Debió ser en 1986 cuando me sentaba todas las tardes frente al televisor, alrededor de las 17:00 hrs., a ver la serie de Batman, protagonizada por Adam West. Lo recuerdo perfectamente porque mi madre llegaba de trabajar justo después de que terminaba el programa, cuando el narrador me dejaba en total suspenso y decía: "no te pierdas el desenlace mañana a la misma batihora, y por el mismo baticanal".
Aquella serie nada tiene que ver con las producciones que se hacen ahora, tanto en cine como en televisión. Comparada con Game of Thrones (de la que tanto he hablado últimamente) o con los filmes de Batman dirigidos por Christopher Nolan, el hombre murciélago que encarnaba Adam West parece una caricatura, una acuarela de un niño de kínder frente a un óleo de un pintor renacentista.
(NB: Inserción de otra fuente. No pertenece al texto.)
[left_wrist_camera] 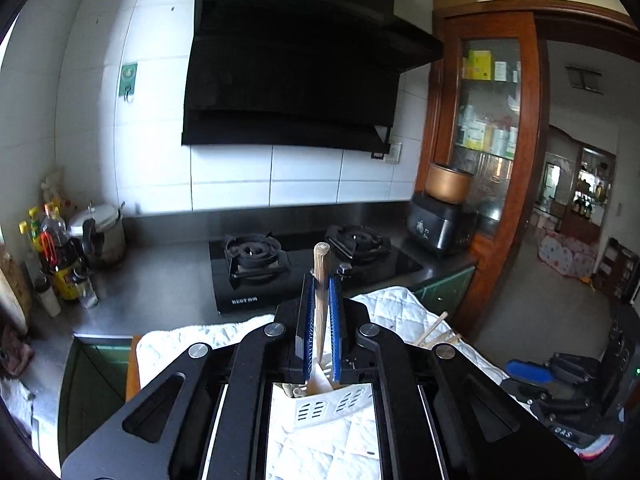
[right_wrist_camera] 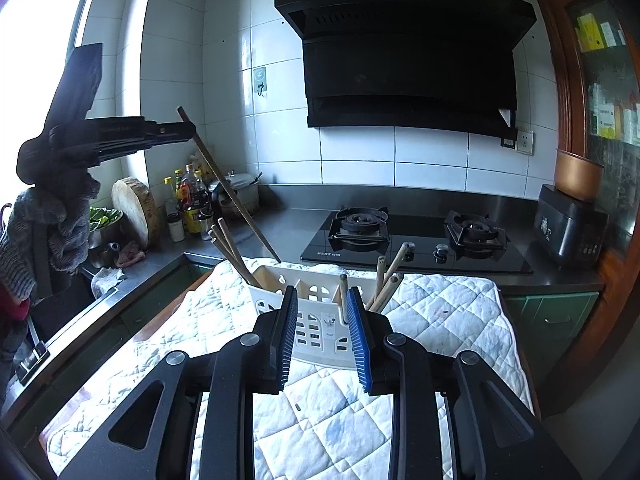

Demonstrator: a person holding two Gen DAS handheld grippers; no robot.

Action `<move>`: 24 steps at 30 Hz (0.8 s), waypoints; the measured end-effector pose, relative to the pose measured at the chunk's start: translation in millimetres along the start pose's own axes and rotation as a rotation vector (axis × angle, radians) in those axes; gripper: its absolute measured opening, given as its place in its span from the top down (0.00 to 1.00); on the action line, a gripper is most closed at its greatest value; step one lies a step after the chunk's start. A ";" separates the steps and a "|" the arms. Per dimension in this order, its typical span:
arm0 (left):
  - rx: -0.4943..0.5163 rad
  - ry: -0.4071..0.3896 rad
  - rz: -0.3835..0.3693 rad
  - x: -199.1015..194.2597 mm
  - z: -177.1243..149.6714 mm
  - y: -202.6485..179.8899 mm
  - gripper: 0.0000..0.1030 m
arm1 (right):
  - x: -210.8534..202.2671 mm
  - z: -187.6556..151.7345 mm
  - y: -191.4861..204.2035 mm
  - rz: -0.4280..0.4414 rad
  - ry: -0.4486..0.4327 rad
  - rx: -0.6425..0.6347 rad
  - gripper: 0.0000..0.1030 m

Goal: Organize utensils

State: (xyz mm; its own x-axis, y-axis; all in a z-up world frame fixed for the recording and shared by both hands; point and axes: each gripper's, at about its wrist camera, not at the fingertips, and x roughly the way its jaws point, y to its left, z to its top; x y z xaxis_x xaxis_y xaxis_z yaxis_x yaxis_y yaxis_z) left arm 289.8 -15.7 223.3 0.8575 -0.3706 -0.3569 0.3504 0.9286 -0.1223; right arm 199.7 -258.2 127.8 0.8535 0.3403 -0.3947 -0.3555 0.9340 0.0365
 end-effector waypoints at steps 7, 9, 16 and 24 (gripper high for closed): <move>-0.036 0.108 0.008 34.7 -19.7 12.0 0.94 | 5.0 -7.2 -6.4 -0.007 0.020 0.014 0.72; -0.051 0.140 0.005 43.0 -27.1 14.7 0.94 | 5.9 -9.1 -6.5 -0.007 0.024 0.018 0.70; -0.053 0.147 -0.007 43.0 -46.5 13.1 0.92 | 3.0 -18.8 1.4 -0.016 0.024 0.007 0.60; -0.052 0.097 0.026 2.6 -73.1 3.6 0.57 | -9.8 -41.0 16.7 -0.037 0.036 -0.004 0.35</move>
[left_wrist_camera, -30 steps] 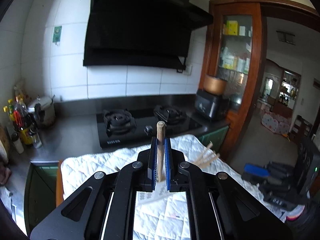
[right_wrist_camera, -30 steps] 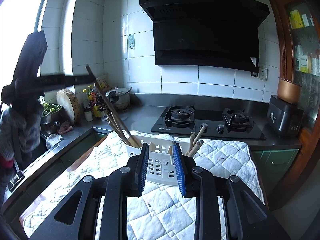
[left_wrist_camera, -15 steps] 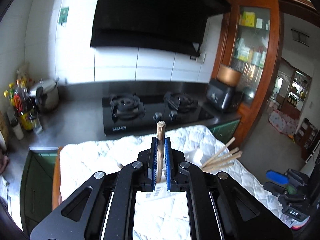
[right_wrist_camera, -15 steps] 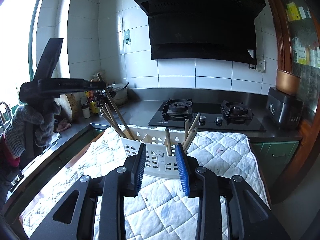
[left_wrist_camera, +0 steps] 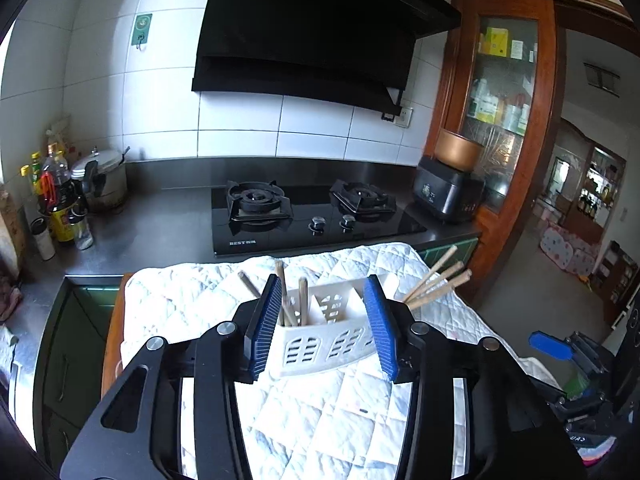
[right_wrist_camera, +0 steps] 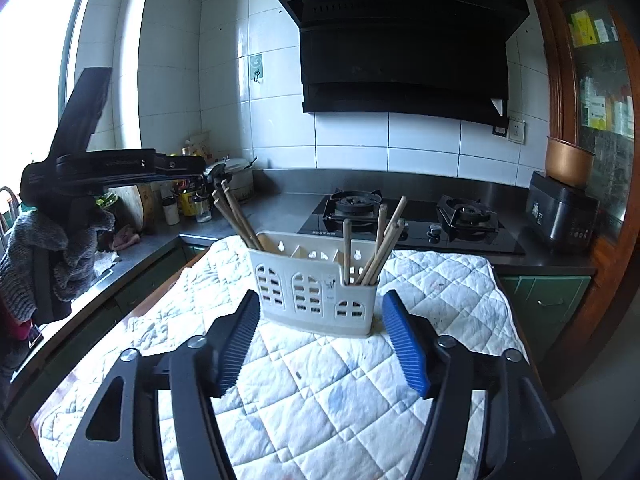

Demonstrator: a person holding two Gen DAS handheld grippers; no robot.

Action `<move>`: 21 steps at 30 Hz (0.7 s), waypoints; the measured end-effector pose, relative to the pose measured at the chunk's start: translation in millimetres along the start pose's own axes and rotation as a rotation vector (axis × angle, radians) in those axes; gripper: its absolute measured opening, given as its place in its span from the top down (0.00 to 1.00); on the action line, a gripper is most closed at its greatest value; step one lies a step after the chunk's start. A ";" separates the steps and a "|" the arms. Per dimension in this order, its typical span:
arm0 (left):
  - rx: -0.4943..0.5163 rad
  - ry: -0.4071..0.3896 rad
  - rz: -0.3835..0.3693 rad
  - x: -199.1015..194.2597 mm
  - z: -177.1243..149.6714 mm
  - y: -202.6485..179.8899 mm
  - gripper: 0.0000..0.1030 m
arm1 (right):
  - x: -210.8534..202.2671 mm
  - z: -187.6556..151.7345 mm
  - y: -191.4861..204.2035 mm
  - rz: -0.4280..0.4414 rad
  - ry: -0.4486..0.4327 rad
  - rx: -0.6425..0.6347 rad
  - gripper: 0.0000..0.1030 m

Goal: Organize utensils
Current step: 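Open the left gripper and pull both grippers back from the holder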

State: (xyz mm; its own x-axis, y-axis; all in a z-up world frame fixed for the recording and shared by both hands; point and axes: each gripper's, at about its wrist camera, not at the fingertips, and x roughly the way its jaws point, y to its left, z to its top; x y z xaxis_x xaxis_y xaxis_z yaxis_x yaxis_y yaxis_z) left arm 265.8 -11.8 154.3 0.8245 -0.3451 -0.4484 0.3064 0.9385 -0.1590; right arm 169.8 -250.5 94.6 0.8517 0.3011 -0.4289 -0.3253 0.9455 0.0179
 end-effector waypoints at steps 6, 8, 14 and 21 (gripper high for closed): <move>-0.006 -0.016 0.059 -29.8 -45.2 -6.1 0.41 | -12.8 -24.5 16.3 -0.032 0.017 -0.039 0.18; -0.015 -0.023 0.066 -39.8 -62.0 -8.6 0.35 | -19.4 -32.8 21.8 -0.047 0.015 -0.050 0.16; -0.022 -0.052 0.122 -69.5 -104.0 -19.1 0.25 | -35.8 -56.6 33.4 -0.083 0.025 -0.051 0.10; -0.026 -0.075 0.190 -104.3 -142.0 -36.9 0.20 | -50.9 -79.7 38.5 -0.135 0.038 -0.029 0.08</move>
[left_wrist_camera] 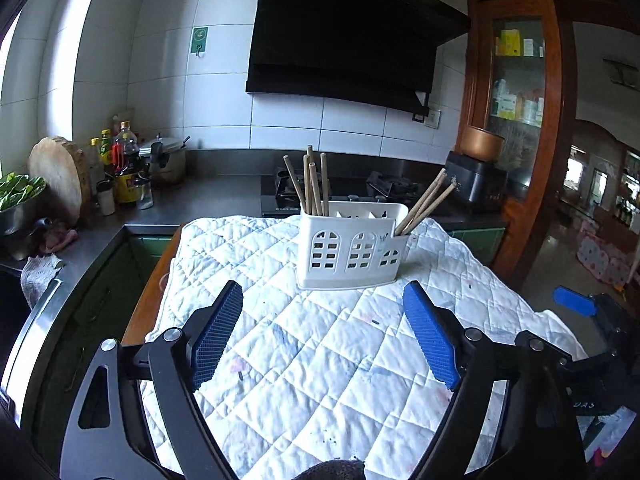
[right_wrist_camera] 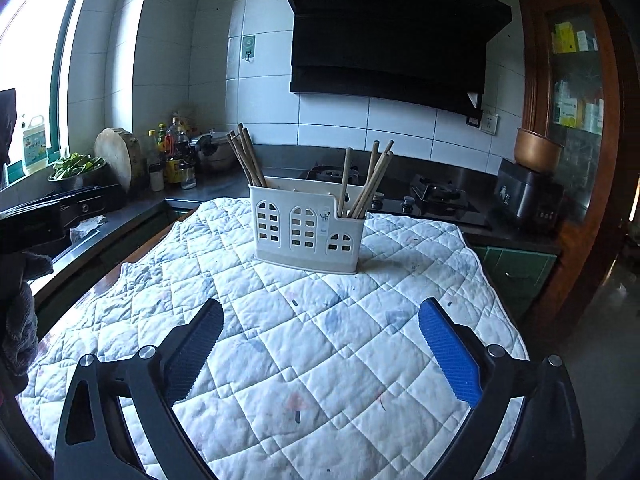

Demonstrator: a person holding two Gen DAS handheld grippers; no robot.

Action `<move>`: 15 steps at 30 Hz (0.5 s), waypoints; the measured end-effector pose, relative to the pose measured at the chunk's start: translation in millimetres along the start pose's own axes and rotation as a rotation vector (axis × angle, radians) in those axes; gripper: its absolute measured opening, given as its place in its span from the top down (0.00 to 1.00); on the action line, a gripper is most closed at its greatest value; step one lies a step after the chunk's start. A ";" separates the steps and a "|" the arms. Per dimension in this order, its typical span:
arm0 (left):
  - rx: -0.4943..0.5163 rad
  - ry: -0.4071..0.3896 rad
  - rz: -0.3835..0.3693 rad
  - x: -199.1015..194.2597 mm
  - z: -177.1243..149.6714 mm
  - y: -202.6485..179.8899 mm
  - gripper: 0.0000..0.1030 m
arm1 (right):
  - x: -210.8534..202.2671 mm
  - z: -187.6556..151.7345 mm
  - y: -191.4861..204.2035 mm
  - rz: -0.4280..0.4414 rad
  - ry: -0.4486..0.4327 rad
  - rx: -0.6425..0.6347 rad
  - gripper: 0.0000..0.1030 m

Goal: Organize utensils

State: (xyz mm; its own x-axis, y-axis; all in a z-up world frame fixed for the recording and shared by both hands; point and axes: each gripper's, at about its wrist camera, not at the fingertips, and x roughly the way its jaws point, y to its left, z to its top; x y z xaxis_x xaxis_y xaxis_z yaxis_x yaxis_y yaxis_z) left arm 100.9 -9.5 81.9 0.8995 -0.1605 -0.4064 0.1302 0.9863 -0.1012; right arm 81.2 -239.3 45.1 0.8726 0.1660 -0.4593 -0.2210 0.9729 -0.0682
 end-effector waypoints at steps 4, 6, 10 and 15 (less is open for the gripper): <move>0.006 -0.005 0.045 -17.6 -17.7 -4.6 0.18 | -7.9 -12.1 -2.7 -0.001 0.013 0.046 0.07; 0.001 0.008 0.043 -23.3 -26.5 -4.4 0.18 | -10.2 -16.9 -3.0 0.000 0.021 0.062 0.07; -0.019 0.011 0.060 -34.1 -41.7 -0.7 0.18 | -13.7 -24.7 -1.5 0.003 0.037 0.084 0.07; -0.021 0.018 0.066 -41.3 -50.2 0.0 0.18 | -19.0 -28.9 2.8 0.010 0.041 0.098 0.07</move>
Sin embargo, sería injusto negarle cierta genialidad a ese programa televisivo; a ese Batman con panza de casado, ataviado con un disfraz ridículo (una mezcla entre mallas de ballet y mameluco); a ese opening inolvidable de dibujos animados; a esa sensual Gatúbela; a esas absurdas onomatopeyas de puñetazos y patadas, que cubrían la pantalla cada vez que se suscitaba una batalla campal entre superhéroes y villanos; a esas memorables peleas a puño limpio y a ritmo de "Batusi"; a esas surrealistas escapatorias de la muerte (podía salvarse sacando una pócima mágica de su cinturón, o bien, haciendo suertes taurinas con su capa para desviar a una manada de toros en estampida).
Eran tiempos felices, cuando las tardes transcurrían mientras jugaba con mis muñecos Playmovil, mis He-man (así generalizaba a todos los personajes) o mi Optimus Prime; mientras jugaba en el patio con mis vecinos a "las pistolas", "las trais" o futbol. Y por supuesto, cuando el final de cada capítulo de Batman anunciaba el regreso de mi madre del trabajo.